Here are some ideas of what to expect for each factor:

Plane rental: This depends on the type of plane in which you train and its age. To give you an idea of the range, an older Cessna 152 might cost $90 an hour to rent, while a Cessna 172, which is a four-seat with much more leg room, would cost $150 or more an hour.

Instruction: The flight instructor and the ground instructor will each typically charge about $45 an hour. Remember that you will need both ground and air instruction to earn your private license.

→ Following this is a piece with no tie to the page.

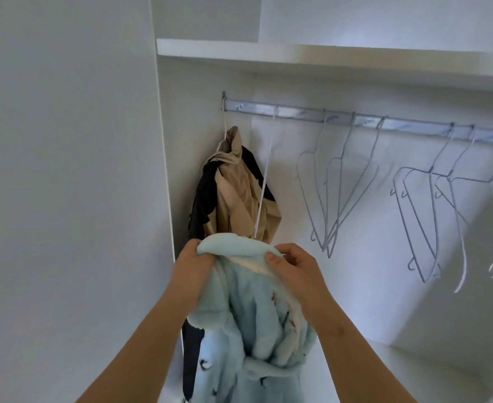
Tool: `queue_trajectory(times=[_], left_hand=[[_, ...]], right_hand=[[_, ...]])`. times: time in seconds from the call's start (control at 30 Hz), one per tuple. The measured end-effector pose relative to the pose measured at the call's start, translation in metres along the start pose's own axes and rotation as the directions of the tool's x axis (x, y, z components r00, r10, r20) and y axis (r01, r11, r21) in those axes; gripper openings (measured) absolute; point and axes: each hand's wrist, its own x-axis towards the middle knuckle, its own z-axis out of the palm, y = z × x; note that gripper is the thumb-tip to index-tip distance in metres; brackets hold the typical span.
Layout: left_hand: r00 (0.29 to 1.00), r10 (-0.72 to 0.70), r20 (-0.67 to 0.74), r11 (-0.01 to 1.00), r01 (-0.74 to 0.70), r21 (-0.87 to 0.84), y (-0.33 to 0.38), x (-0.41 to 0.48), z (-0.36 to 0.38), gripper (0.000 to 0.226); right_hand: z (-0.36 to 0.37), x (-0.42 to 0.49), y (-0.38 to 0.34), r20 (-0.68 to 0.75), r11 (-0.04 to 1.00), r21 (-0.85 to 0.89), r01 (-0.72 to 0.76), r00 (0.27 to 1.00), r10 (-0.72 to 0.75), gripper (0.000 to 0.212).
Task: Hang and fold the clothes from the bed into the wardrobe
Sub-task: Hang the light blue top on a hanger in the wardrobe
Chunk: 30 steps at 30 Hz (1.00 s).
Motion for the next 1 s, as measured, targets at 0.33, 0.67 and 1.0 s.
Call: queue_trajectory(times=[0.33, 0.67, 1.0], left_hand=[[0.97, -0.109, -0.216, 0.97, 0.056, -0.237, 0.037, 0.026, -0.012, 0.002], [0.945, -0.204, -0.254, 0.932, 0.108, -0.347, 0.046, 0.036, -0.029, 0.01], [0.949, -0.214, -0.232, 0.934, 0.129, -0.333, 0.046, 0.028, -0.041, 0.012]], right_hand=[[0.019, 0.095, -0.012, -0.055, 0.989, -0.009, -0.15, 0.987, 0.149, 0.026], [0.036, 0.157, -0.009, 0.0, 0.901, 0.223, -0.372, 0.924, 0.382, 0.049], [0.032, 0.155, -0.033, -0.098, 0.931, 0.312, -0.188, 0.969, 0.228, 0.02]])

Here is an idea of how the expenses can play out. A Minimum investment for private pilot license:

  • Plane Rental: 40 Hours in Cessna 150……………$3,600
  • 30 Hours of Flight and Ground Instruction……….$1,350
  • Test Materials and Exam Fees………………………. $ 500
  • Flight Test Aircraft Rental…………………………….. $ 135
  • Aircraft Renter Insurance…………………………….. $ 350
  • TOTAL COST APPROX………………………. $5,935

Note: if you rent a Cessna 172 at $150/hour for your lessons instead of the Cessna 152, this would add another $2,400 to this scenario, bringing your investment to $8,335.

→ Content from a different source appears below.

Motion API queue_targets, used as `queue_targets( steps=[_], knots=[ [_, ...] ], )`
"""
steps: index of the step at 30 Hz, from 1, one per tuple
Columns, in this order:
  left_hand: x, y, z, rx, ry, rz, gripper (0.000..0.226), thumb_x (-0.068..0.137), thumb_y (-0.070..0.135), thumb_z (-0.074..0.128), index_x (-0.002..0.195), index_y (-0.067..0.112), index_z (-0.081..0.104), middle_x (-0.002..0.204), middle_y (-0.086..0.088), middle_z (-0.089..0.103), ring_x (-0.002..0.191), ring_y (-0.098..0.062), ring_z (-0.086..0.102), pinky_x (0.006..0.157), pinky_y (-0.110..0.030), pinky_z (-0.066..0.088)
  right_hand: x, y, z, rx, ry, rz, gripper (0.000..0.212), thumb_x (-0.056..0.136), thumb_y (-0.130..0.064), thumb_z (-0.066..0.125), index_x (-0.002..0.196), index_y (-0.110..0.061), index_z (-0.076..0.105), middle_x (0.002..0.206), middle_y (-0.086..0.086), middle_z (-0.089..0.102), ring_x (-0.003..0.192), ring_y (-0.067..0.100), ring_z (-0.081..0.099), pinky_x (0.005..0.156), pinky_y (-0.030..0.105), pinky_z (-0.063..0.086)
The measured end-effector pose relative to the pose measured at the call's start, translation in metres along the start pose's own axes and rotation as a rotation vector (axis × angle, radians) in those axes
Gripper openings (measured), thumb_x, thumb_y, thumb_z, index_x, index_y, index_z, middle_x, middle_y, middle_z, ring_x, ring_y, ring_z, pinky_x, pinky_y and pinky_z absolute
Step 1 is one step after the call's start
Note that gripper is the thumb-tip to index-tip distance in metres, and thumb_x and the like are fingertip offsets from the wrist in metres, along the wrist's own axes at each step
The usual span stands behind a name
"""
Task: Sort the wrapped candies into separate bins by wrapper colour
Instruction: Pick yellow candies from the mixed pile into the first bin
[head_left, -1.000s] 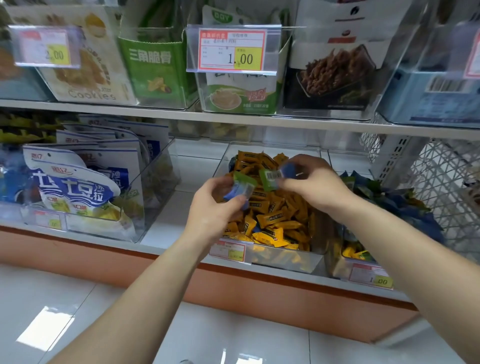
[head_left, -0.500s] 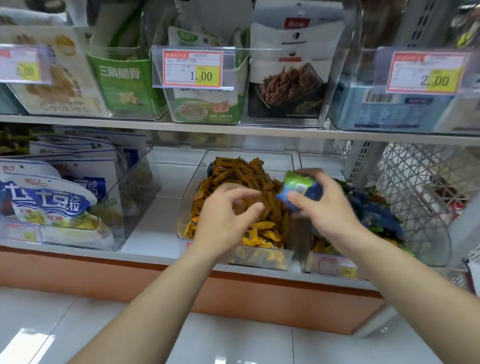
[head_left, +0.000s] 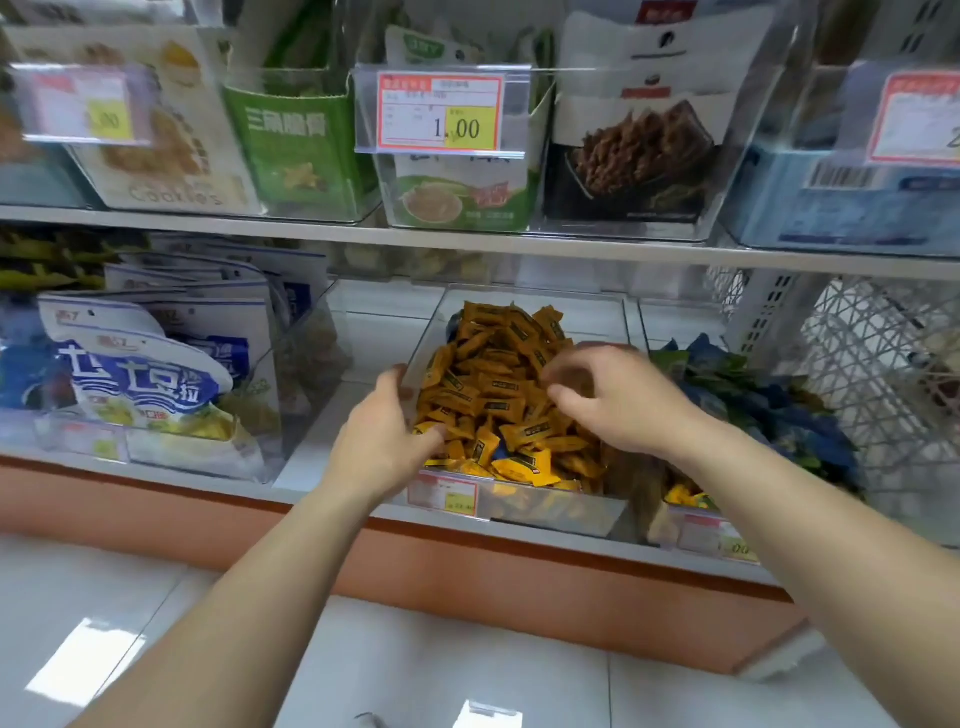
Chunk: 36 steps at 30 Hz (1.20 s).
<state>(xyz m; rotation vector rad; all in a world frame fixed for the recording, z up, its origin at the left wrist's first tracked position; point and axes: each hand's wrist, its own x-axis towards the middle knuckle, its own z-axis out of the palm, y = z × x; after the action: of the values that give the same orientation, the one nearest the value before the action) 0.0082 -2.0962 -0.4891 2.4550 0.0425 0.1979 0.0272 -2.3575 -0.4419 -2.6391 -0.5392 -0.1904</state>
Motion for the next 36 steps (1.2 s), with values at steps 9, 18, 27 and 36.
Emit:
queue_targets(
  steps=[9, 18, 27, 36],
  knots=[
    [-0.006, 0.015, 0.012, 0.435, -0.046, 0.547, 0.047, 0.088, 0.054, 0.049, 0.133, 0.041, 0.056, 0.139, 0.015, 0.057, 0.133, -0.012, 0.046, 0.115, -0.056, 0.009, 0.039, -0.008, 0.044, -0.304, -0.511, -0.113, 0.035, 0.089, -0.041, 0.061, 0.123, -0.037, 0.059, 0.114, -0.004, 0.064, 0.093, 0.018, 0.056, 0.077, 0.031, 0.047],
    [-0.014, 0.005, 0.003, 0.711, -0.135, 0.605, 0.058, 0.097, 0.059, 0.021, 0.109, 0.036, 0.073, 0.130, 0.014, 0.062, 0.125, -0.013, 0.052, 0.118, -0.041, 0.018, 0.041, -0.011, 0.044, -0.266, -0.349, -0.065, 0.025, 0.085, -0.023, 0.064, 0.108, -0.032, 0.070, 0.103, -0.008, 0.066, 0.092, 0.015, 0.062, 0.076, 0.030, 0.055],
    [-0.019, 0.007, 0.023, 0.544, -0.313, 0.607, 0.047, 0.103, 0.052, 0.026, 0.145, 0.041, 0.044, 0.153, 0.014, 0.041, 0.139, -0.017, 0.029, 0.112, -0.035, 0.028, 0.044, -0.010, 0.048, -0.302, -0.366, -0.010, 0.012, 0.093, -0.029, 0.061, 0.102, -0.028, 0.068, 0.104, -0.005, 0.064, 0.092, 0.020, 0.061, 0.074, 0.035, 0.055],
    [-0.013, 0.004, 0.015, 0.576, -0.272, 0.434, 0.068, 0.091, 0.072, 0.020, 0.130, 0.036, 0.062, 0.137, 0.012, 0.055, 0.132, -0.016, 0.036, 0.098, -0.038, 0.045, 0.027, -0.027, 0.055, 0.023, -0.404, -0.121, 0.017, 0.093, -0.032, 0.059, 0.104, -0.030, 0.071, 0.100, -0.013, 0.068, 0.090, 0.009, 0.062, 0.075, 0.026, 0.050]
  ],
)
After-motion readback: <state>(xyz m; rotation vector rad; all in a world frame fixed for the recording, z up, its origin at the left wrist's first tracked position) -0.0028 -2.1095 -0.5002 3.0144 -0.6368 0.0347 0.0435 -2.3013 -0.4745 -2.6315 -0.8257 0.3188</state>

The above quote is absolutely possible for people to obtain their license with those figures. Just keep in mind that more typically, people will require more flying time. Therefore, they may finish closer to the following approximation:

  • Plane rental: 50 Hours rental in Cessna 150………. $4,500
  • 40 Hours of Flight and ground Instruction………….. $1,800
  • Materials and Exam Fees…………………………………. $ 500
  • Flight Test Aircraft Rental…………………………………. $ 135
  • Aircraft Renter Insurance…………………………………. $ 350
  • TOTAL COST APPROX……………………….. $7,285

Note: For a Cessna 172, this would add $3,000, bringing the total in this scenario to $10,285.

Making Every Minute Count

When deciding how much you can afford to invest in earning your pilot’s license both in money and time, keep in mind that the main thing that can affect your cost is how often you fly. If you fly only once a week, it will take longer to earn your license and will ultimately cost more than if you flew twice a week. Flying more is better, especially in the beginning because you will learn and do the maneuvers more often and it will be ingrained like riding a bike.

Another option for people who have the means and know they want to continue flying for many years is to buy an airplane before you get your license. This will give you the opportunity to learn to fly with your own plane and you will not have to rent a plane for training. Also, you will be much more comfortable when you do get your license because you will have learned all about the plane while training.

Other Costs

Books and learning materials can cost anywhere from $200 for at-home programs to $600 for the materials offered by flight schools. The written test cost $200 to $400 depending on the area of the country. If you would like to buy your own headset, this can cost anywhere from $100 to $300 for a good pair.